Input data>
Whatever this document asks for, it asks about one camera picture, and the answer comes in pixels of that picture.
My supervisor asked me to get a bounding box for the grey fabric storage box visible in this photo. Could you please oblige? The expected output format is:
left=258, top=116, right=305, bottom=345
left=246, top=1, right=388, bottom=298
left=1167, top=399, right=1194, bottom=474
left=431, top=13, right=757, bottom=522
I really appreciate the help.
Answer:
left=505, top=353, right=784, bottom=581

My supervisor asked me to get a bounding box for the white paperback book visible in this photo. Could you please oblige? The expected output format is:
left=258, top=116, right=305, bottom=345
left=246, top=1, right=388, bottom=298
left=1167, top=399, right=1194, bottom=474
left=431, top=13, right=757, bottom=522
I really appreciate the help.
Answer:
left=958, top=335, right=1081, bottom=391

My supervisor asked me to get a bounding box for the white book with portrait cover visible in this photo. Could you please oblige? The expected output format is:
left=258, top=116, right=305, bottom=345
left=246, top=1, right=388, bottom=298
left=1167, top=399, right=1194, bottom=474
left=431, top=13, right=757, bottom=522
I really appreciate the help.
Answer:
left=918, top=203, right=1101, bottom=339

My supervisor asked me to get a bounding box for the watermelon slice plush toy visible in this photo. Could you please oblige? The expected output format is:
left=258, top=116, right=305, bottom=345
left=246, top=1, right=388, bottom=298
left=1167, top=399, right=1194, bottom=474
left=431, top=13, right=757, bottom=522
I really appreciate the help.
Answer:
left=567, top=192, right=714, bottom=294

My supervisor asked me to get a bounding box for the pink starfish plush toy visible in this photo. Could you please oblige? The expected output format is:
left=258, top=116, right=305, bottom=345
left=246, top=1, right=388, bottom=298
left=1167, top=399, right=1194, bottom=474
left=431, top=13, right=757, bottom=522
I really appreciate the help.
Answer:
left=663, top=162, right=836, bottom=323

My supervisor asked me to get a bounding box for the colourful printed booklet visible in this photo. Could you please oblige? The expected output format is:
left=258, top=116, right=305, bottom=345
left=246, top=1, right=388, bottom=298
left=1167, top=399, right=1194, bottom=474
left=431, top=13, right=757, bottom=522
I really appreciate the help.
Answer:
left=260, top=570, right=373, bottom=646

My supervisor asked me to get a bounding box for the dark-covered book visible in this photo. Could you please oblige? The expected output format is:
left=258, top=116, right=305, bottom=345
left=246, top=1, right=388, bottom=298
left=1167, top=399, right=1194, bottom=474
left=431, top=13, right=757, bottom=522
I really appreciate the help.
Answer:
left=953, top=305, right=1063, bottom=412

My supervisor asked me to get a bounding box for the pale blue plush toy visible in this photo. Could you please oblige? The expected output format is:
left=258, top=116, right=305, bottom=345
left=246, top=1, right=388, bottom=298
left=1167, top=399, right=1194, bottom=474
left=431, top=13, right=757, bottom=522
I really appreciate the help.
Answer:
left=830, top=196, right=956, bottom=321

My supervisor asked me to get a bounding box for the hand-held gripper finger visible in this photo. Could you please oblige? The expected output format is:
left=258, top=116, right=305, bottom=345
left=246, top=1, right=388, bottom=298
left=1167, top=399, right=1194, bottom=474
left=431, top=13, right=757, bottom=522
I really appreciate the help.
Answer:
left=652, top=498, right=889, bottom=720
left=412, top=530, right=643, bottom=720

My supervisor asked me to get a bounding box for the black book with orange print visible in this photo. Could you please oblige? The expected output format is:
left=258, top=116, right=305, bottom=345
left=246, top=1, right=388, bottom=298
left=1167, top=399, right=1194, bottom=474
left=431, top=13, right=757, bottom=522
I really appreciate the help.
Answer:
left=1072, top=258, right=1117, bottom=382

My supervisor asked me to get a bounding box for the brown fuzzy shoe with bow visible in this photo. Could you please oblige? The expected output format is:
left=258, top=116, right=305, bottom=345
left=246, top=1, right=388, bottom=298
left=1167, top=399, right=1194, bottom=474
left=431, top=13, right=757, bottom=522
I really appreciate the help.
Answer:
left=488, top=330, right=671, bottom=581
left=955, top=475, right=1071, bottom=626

Task requirements> Where does the word "white" occur in the data? Copy every line that has it.

Output of the exercise>
My supervisor asked me to get a bounding box for the white paperback book visible in this photo. Could you please oblige? The expected output format is:
My supervisor asked me to get a bounding box for the white book with portrait cover visible in this photo. Could you please oblige? The expected output format is:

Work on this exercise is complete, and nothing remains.